- Voor het deeg
- 50 gr boter, koud
- 50 gr bloem
- 50 gr amandelmeel
- 50 gr suiker
- snuf zout
Het lijkt misschien wat raar, een basisrecept voor kruimels, maar geloof mij, het is zeker nuttig. Ik vind het bij desserts altijd heel belangrijk dat er verschillende texturen te proeven zijn. Iets romigs, iets zachts, iets kouds, maar ook zeker iets knapperigs. Voor dat laatste zorgen deze kruimels van amandeldeeg. Ik gebruik ze vaak bij een mousse, in combinatie met ijs en vruchten of bij gepocheerd fruit met een curd. Bijvoorbeeld bij deze mousse van witte chocolade, bij deze gepocheerde peer of bij deze panna cotta van yoghurt. Met dit recept kan je goed variëren, vervang het amandelmeel door meel van andere noten of vervang een gedeelte van de bloem door cacao. Ook kun je een smaakje toevoegen, bijvoorbeeld vanille-extract, citroenrasp, speculaaskruiden of wat je maar lekker vindt. Het ongebakken kruimeldeeg kan je ook prima invriezen!

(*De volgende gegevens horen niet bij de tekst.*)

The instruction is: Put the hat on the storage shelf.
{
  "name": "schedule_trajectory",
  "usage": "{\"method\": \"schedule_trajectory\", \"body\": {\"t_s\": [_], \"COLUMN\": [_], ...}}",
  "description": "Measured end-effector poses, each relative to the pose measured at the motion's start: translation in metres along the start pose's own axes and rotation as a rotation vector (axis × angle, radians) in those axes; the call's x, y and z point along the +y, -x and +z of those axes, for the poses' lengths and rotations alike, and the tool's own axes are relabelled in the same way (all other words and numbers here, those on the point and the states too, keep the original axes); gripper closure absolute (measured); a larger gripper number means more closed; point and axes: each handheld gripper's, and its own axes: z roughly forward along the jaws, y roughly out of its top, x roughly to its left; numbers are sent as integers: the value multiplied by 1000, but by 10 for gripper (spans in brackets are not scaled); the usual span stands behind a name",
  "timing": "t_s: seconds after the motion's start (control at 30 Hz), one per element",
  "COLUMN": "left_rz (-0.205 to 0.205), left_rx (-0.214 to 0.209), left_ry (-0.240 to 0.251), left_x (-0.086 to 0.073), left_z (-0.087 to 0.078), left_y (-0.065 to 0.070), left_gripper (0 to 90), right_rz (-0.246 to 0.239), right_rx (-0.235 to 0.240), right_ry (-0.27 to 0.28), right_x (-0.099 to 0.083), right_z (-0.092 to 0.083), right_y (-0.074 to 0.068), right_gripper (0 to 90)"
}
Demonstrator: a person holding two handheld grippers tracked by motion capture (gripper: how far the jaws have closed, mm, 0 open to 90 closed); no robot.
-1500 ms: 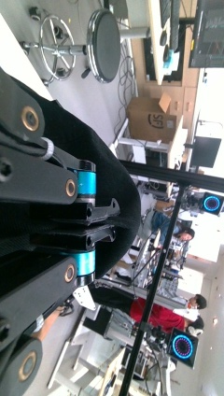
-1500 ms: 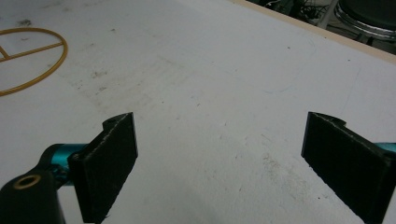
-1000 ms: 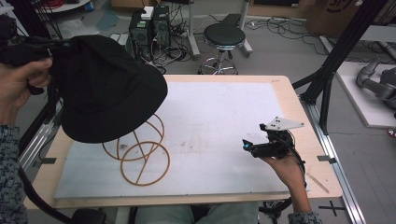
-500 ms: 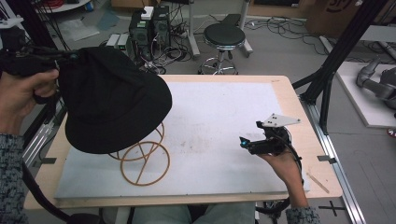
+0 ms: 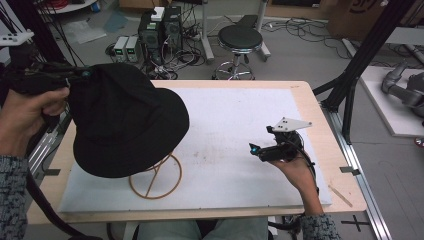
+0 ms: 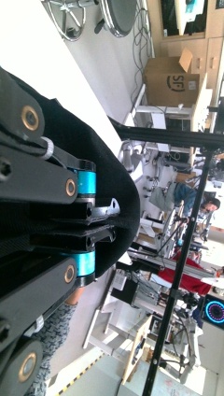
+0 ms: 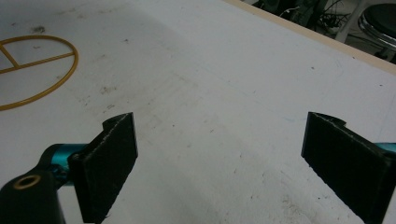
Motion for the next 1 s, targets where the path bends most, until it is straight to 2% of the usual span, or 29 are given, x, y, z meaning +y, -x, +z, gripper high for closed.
{"method": "schedule_trajectory", "body": {"t_s": [0.33,0.6,0.9,1.0], "left_rz": [11,19,24,42], "left_rx": [1,6,2,23], "left_ry": [-26,-64,-83,-104], "left_x": [-15,-23,-31,-35], "left_z": [7,14,20,22], "left_y": [6,10,15,17], "left_gripper": [866,864,857,850], "right_rz": [-3,-2,-8,-7], "right_rx": [7,16,21,21], "right_ry": [5,17,23,22], "right_x": [3,7,10,10], "right_z": [4,6,9,9], "right_y": [2,4,4,4], "right_gripper": [103,103,103,103]}}
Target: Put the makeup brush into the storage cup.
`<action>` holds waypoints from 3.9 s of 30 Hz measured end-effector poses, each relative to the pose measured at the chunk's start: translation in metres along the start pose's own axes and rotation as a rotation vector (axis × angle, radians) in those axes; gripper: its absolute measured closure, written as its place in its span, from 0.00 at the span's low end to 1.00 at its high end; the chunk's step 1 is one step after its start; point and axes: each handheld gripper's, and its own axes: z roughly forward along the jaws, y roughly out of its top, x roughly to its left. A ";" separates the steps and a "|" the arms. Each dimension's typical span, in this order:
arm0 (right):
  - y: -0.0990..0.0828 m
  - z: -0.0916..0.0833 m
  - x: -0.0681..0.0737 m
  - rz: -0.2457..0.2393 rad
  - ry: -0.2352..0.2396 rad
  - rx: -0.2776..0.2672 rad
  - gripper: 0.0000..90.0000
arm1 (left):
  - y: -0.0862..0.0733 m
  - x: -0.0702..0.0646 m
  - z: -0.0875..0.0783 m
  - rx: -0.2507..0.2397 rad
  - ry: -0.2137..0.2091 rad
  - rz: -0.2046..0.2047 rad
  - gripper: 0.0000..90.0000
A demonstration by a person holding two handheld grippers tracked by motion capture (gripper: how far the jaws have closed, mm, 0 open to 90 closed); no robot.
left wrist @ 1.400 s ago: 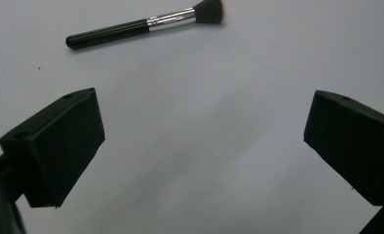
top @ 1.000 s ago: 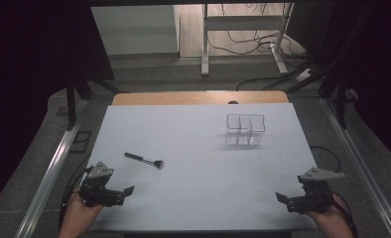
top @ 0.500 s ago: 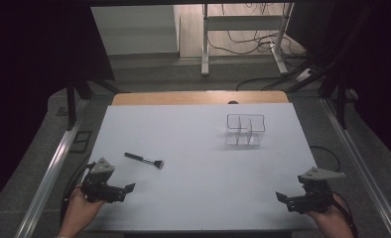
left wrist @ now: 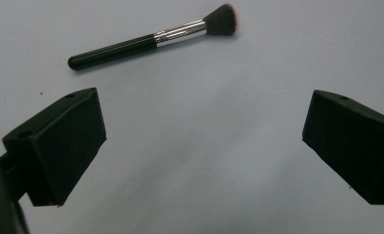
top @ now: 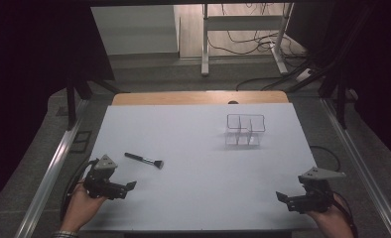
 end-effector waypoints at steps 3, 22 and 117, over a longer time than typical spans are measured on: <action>0.000 0.000 0.000 0.001 0.002 0.004 0.00 | 0.001 0.001 0.002 0.009 -0.002 0.003 0.03; 0.001 0.001 0.003 -0.015 -0.015 0.009 0.00 | 0.013 0.012 0.007 0.029 0.003 0.022 0.02; -0.002 0.004 0.001 -0.015 -0.018 0.033 0.00 | 0.096 0.055 0.076 0.246 -0.086 0.109 0.02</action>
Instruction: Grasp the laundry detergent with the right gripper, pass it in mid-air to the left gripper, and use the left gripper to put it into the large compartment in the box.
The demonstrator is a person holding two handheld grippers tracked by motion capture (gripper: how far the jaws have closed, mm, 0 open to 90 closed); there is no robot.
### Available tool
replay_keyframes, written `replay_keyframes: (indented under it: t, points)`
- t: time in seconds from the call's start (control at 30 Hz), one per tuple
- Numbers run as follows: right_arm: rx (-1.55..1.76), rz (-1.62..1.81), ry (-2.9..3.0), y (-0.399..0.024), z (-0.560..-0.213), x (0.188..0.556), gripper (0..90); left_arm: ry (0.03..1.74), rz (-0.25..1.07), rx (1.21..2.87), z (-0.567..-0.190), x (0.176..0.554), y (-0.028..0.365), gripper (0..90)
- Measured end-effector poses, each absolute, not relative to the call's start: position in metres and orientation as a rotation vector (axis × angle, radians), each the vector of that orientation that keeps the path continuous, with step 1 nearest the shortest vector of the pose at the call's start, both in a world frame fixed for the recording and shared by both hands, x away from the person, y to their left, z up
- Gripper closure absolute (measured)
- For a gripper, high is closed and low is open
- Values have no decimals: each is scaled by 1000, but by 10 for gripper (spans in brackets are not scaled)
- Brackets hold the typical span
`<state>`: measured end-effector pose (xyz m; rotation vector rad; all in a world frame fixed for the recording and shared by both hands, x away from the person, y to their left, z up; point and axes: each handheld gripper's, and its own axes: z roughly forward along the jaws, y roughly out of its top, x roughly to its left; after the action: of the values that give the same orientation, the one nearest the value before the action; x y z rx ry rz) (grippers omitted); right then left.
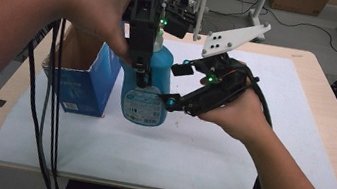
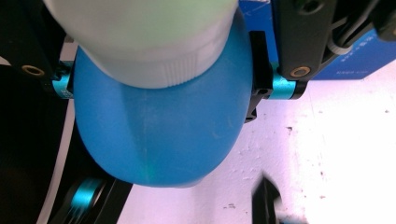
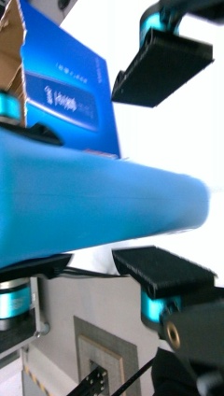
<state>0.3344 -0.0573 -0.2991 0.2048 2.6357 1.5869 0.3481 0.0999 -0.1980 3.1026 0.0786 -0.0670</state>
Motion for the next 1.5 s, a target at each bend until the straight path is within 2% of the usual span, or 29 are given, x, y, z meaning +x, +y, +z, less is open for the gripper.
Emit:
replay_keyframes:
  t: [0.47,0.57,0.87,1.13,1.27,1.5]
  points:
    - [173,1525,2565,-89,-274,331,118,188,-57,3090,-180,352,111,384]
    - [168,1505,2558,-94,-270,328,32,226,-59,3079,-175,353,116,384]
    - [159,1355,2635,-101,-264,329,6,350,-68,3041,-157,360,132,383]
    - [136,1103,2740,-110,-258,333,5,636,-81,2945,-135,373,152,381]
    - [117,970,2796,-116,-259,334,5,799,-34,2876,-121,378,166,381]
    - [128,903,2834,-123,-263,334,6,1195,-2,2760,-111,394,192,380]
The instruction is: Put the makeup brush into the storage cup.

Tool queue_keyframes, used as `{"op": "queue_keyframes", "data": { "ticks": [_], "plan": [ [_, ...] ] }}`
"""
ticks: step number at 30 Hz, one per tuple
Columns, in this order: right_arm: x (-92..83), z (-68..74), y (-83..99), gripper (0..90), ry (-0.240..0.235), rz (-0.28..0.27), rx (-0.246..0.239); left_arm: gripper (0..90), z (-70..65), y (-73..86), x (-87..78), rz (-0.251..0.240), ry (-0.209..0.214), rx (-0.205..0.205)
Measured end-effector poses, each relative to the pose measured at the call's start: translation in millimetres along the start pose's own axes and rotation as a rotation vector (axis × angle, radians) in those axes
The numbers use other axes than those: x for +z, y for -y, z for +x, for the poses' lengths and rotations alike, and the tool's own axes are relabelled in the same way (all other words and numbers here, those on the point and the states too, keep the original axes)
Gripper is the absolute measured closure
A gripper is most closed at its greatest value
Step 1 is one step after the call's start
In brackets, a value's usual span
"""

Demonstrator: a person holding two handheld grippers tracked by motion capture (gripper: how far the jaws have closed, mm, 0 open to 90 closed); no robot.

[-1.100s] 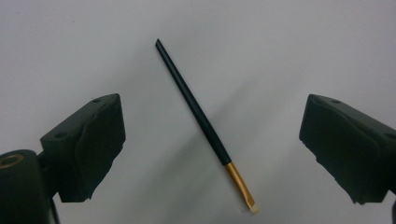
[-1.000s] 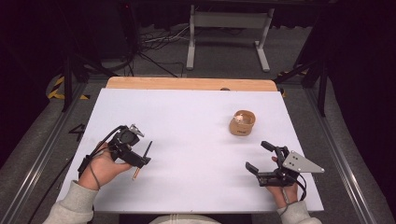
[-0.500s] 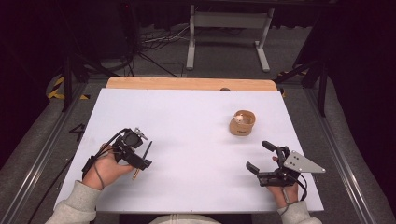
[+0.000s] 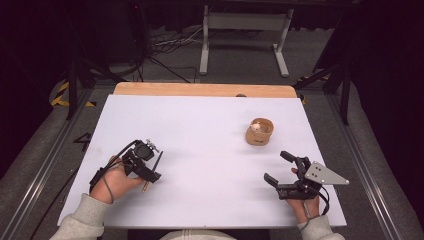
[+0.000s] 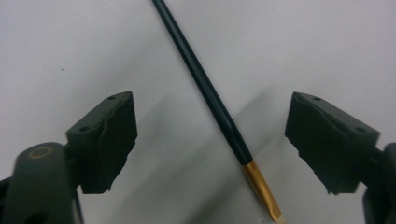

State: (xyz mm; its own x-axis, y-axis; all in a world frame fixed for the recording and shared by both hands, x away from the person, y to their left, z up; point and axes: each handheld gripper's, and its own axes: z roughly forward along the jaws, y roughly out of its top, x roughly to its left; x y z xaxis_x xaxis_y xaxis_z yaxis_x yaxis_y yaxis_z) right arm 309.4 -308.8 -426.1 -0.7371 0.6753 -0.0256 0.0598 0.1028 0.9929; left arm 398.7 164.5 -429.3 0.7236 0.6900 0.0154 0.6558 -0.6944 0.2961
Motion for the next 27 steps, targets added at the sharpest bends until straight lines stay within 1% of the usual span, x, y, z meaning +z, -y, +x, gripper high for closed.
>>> {"op": "queue_keyframes", "data": {
  "ticks": [1,3,4,7,10,17,19,22,23,24,25,26,27],
  "plan": [
    [0.0,-0.1,0.0,5.9,0.000,0.001,0.000,21.2,-0.7,-0.1,1.4,0.012,-0.006,0.005],
    [0.0,-0.1,0.1,5.9,-0.001,0.001,0.000,25.0,-1.8,0.1,3.4,0.020,-0.009,0.001],
    [0.0,-0.1,0.1,5.9,-0.002,0.001,0.001,26.1,-1.4,-0.2,3.5,0.022,-0.013,0.009],
    [-0.1,-0.2,0.1,5.9,-0.002,0.000,0.001,28.7,-1.3,-0.2,3.8,0.025,-0.008,0.010],
    [0.1,-0.2,0.2,5.9,0.000,0.000,0.002,30.4,-2.0,0.0,3.5,0.022,-0.006,0.019],
    [0.6,-0.2,0.5,5.9,-0.003,0.001,0.001,38.6,-3.1,-0.2,2.8,0.023,0.013,0.026],
    [0.9,-0.2,0.6,5.9,-0.005,0.002,-0.001,42.1,-3.4,-0.9,2.0,0.034,0.022,0.019],
    [0.9,-0.2,0.6,5.9,-0.006,0.002,0.000,46.8,-4.4,-1.3,1.7,0.038,0.027,0.012],
    [0.9,-0.2,0.6,5.9,-0.005,0.002,0.000,47.0,-4.2,-1.3,1.7,0.037,0.029,0.005],
    [0.9,-0.2,0.6,5.9,-0.005,0.001,0.000,47.5,-4.0,-1.0,1.4,0.036,0.025,-0.013],
    [0.9,-0.2,0.6,5.9,-0.005,0.001,0.001,49.2,-3.5,-0.9,1.5,0.035,0.033,-0.020],
    [0.9,-0.2,0.6,5.9,-0.006,0.001,0.002,51.3,-3.0,-0.9,0.9,0.034,0.026,-0.027],
    [0.9,-0.2,0.6,5.9,-0.006,0.002,0.001,53.4,-2.6,-0.9,0.9,0.035,0.027,-0.028]
  ]
}}
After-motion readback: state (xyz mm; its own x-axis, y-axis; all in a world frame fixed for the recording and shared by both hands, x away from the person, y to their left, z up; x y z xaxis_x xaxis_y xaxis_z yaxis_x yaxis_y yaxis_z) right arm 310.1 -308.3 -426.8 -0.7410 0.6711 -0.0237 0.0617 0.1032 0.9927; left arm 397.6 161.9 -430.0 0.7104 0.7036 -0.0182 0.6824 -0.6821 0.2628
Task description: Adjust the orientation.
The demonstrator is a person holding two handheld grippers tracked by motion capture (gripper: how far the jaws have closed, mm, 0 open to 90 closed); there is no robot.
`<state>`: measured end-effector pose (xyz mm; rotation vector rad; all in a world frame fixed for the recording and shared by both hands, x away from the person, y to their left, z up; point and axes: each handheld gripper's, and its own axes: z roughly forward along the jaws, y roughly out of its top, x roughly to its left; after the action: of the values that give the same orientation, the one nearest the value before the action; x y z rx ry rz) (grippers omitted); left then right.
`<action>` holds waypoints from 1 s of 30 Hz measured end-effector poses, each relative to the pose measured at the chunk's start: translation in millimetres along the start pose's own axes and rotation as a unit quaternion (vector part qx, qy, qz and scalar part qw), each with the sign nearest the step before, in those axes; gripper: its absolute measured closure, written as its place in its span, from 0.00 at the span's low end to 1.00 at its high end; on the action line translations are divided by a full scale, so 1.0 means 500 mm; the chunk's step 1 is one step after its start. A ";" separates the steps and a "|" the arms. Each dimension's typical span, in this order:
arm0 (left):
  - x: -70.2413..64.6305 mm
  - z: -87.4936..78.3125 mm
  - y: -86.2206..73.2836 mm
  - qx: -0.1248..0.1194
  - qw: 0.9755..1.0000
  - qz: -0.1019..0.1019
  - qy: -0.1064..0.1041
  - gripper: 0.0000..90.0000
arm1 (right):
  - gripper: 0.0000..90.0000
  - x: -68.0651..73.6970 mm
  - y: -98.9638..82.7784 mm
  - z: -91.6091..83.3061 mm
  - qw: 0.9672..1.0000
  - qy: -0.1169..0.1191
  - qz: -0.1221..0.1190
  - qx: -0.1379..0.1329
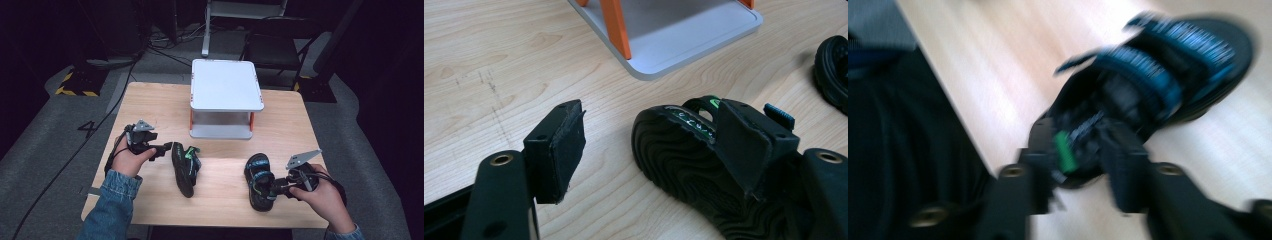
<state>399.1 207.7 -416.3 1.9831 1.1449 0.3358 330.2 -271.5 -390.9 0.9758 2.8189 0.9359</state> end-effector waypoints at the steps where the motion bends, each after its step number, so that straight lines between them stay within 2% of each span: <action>1: 0.000 0.000 -0.002 0.000 1.000 -0.001 0.001 0.32 | 0.60 -0.004 0.001 -0.003 1.000 -0.010 -0.001 -0.014; 2: 0.001 -0.001 -0.003 0.000 1.000 -0.001 0.002 0.32 | 0.55 -0.012 0.004 0.004 0.998 -0.050 -0.014 -0.026; 3: 0.001 -0.001 -0.004 0.000 1.000 -0.001 0.002 0.32 | 0.55 -0.012 0.004 0.004 0.998 -0.050 -0.014 -0.026; 4: 0.001 -0.002 -0.005 0.001 1.000 -0.003 0.003 0.32 | 0.52 -0.019 0.008 0.024 0.997 -0.077 -0.023 -0.017; 6: 0.001 -0.004 -0.006 0.001 1.000 -0.003 0.004 0.32 | 0.48 -0.024 0.010 0.051 0.995 -0.094 -0.031 0.000; 7: 0.001 -0.004 -0.006 0.001 1.000 -0.003 0.004 0.32 | 0.48 -0.024 0.010 0.051 0.995 -0.094 -0.031 0.000; 8: 0.001 -0.005 -0.008 0.001 1.000 -0.003 0.006 0.32 | 0.47 -0.031 0.012 0.082 0.994 -0.105 -0.027 0.016; 9: 0.001 -0.005 -0.008 0.001 1.000 -0.003 0.006 0.32 | 0.48 -0.033 0.013 0.093 0.993 -0.109 -0.031 0.023; 10: 0.002 -0.007 -0.010 0.002 1.000 -0.003 0.006 0.32 | 0.56 -0.035 0.014 0.109 0.992 -0.113 -0.042 0.031; 11: 0.002 -0.007 -0.010 0.002 1.000 -0.003 0.006 0.32 | 0.69 -0.036 0.016 0.116 0.992 -0.112 -0.047 0.030; 12: 0.004 -0.010 -0.014 0.002 1.000 -0.005 0.007 0.32 | 0.74 -0.036 0.017 0.120 0.992 -0.111 -0.054 0.024; 14: 0.006 -0.015 -0.018 0.001 1.000 -0.009 0.012 0.32 | 0.77 -0.035 0.023 0.120 0.992 -0.112 -0.059 0.020; 16: 0.010 -0.020 -0.022 -0.001 1.000 -0.014 0.013 0.32 | 0.78 -0.033 0.030 0.118 0.993 -0.099 -0.058 -0.003; 19: 0.013 -0.026 -0.027 -0.001 1.000 -0.017 0.017 0.32 | 0.79 -0.031 0.039 0.122 0.993 -0.100 -0.064 -0.019; 20: 0.014 -0.030 -0.034 -0.001 1.000 -0.020 0.020 0.32 | 0.80 -0.031 0.053 0.126 0.993 -0.097 -0.059 -0.038; 21: 0.014 -0.030 -0.034 -0.001 1.000 -0.020 0.020 0.32 | 0.80 -0.031 0.053 0.126 0.993 -0.097 -0.059 -0.038; 24: 0.018 -0.039 -0.044 0.000 0.999 -0.028 0.025 0.32 | 0.80 -0.033 0.076 0.143 0.992 -0.085 -0.039 -0.081; 26: 0.021 -0.046 -0.053 -0.001 0.999 -0.035 0.030 0.32 | 0.80 -0.035 0.093 0.162 0.990 -0.081 -0.021 -0.110; 27: 0.023 -0.048 -0.055 -0.001 0.999 -0.035 0.032 0.32 | 0.79 -0.036 0.103 0.175 0.989 -0.086 -0.012 -0.122; 28: 0.026 -0.052 -0.061 -0.002 0.999 -0.039 0.033 0.32 | 0.78 -0.039 0.112 0.195 0.986 -0.100 -0.004 -0.133; 30: 0.028 -0.055 -0.063 -0.001 0.999 -0.041 0.035 0.32 | 0.78 -0.040 0.115 0.203 0.985 -0.107 0.001 -0.136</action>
<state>372.2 241.5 -424.7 1.9299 1.2652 0.3666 398.8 -192.8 -446.3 0.9781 2.4369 1.1062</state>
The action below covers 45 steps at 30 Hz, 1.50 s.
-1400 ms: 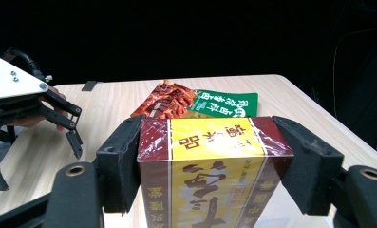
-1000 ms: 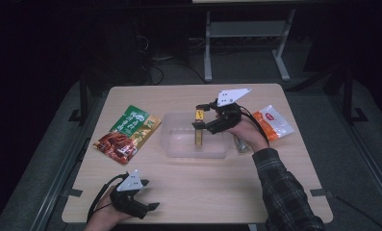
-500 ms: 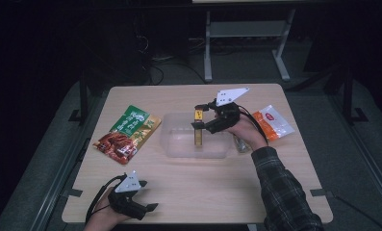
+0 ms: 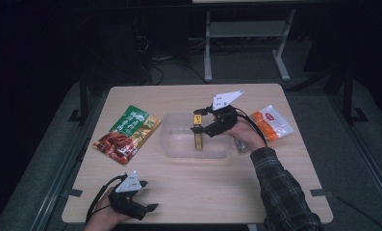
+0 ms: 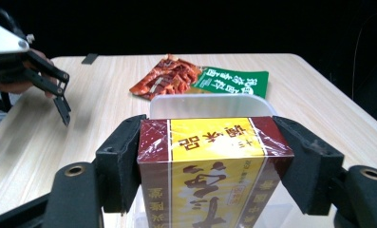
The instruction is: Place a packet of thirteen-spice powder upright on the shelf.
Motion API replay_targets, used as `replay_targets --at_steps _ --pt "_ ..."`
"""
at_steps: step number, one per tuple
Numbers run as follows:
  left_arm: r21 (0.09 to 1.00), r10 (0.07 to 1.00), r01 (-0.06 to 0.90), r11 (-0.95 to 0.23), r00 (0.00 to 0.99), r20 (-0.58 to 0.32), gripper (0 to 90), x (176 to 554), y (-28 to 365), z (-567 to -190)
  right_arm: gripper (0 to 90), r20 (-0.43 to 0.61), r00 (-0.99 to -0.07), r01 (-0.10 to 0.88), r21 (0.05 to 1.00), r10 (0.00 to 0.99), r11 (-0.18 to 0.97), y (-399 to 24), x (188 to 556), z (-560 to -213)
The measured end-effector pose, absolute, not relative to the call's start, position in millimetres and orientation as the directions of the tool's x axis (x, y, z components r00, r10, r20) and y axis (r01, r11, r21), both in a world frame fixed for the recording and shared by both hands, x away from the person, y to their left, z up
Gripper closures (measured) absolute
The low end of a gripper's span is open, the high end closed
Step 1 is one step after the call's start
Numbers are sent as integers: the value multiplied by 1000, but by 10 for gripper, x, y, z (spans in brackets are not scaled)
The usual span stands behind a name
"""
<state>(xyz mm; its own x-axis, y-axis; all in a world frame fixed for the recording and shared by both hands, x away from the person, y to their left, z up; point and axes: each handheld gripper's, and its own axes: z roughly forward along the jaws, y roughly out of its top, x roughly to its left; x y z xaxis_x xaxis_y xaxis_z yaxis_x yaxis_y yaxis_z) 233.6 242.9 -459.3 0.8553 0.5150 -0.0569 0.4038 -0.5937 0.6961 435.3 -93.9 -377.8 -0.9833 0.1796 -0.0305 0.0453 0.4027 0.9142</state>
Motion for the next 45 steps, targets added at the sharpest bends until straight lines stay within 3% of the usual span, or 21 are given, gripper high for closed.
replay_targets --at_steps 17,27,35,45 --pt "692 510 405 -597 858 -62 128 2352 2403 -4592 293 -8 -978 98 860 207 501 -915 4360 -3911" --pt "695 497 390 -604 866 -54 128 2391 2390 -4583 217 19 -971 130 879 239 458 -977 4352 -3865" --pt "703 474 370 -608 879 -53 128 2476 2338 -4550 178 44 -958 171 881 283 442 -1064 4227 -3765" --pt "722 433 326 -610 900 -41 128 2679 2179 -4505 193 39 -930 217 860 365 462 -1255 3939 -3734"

Bereiding: Knapperige kruimels
Doe alle ingrediënten in een kom en maak er met je vingers een kruimelig deeg van. Laat de kruimels afgedekt minimaal een half uur rusten in de koelkast.
Verwarm de oven voor op 170 °C en bekleed een bakplaat met bakpapier. Strooi de deegkruimels op de bakplaat en bak ze in 14 tot 18 minuten goudbruin en gaar. De kruimels zullen tijdens het afkoelen pas echt knapperig worden!